# Exercise brief
The word "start" may appear in lines of the data below. Say how many lines hold it, giving only the number.

# Dataset content
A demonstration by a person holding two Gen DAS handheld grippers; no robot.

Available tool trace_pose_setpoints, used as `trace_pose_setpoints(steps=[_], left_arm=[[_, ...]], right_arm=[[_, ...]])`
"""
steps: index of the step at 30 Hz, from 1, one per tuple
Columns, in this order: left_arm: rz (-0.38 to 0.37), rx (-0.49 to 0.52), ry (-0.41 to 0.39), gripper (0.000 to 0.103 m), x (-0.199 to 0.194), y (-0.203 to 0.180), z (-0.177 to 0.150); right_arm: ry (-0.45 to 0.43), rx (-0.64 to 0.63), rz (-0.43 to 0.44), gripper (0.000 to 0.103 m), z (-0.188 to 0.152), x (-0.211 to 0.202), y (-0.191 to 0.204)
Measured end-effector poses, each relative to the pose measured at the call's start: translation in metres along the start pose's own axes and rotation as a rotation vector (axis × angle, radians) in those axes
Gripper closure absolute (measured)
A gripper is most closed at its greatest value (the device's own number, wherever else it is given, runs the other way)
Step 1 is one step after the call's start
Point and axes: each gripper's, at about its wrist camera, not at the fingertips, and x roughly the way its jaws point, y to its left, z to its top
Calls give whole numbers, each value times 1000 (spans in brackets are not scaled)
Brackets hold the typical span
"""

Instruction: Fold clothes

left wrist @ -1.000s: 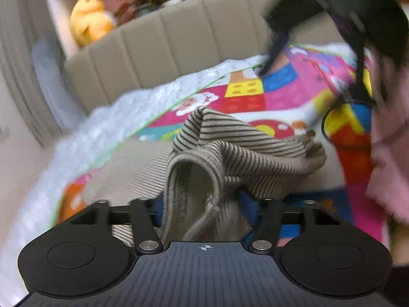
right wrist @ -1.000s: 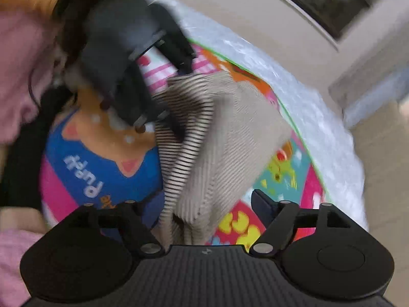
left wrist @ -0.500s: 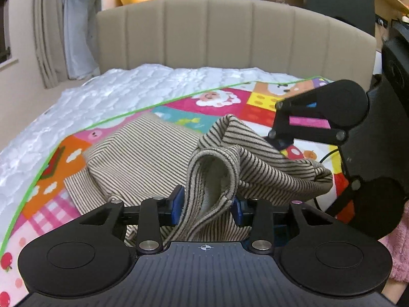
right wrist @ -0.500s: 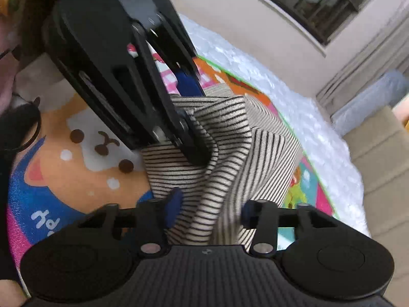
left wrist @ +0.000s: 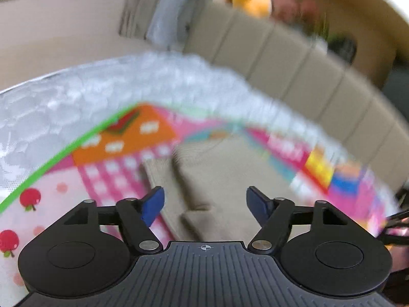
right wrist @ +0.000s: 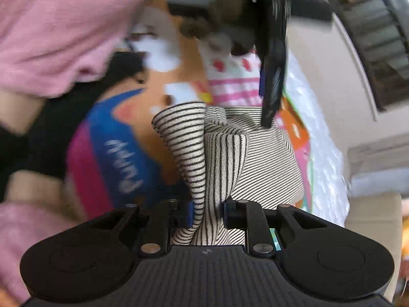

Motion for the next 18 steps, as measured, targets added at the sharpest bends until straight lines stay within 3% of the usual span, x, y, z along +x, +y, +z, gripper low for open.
trace_pose_setpoints(steps=[3,7,9,11,14,18], left_arm=[[75,197,129,28,25,-25,-12],[69,229,206,26,31,-26,-20],[74,166,145,29,16,-13,-9],[61,79,73,26,-1,5,1],[31,-54,-20,19,-30,34,8],[-14,-137,-77,11,-43,53,11]], right_arm=[[-16,-73,-25,84,2,-24,-8],[-56,-188,-145,84,7,-11,-40],[-82,-235,-186,83,10,7,-55],[-101,-286,-202,83,14,32,-69],[-110,-307,-164,81,22,73,-92],[-117,-293,-132,74,27,120,-113]])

# Answer for the task
2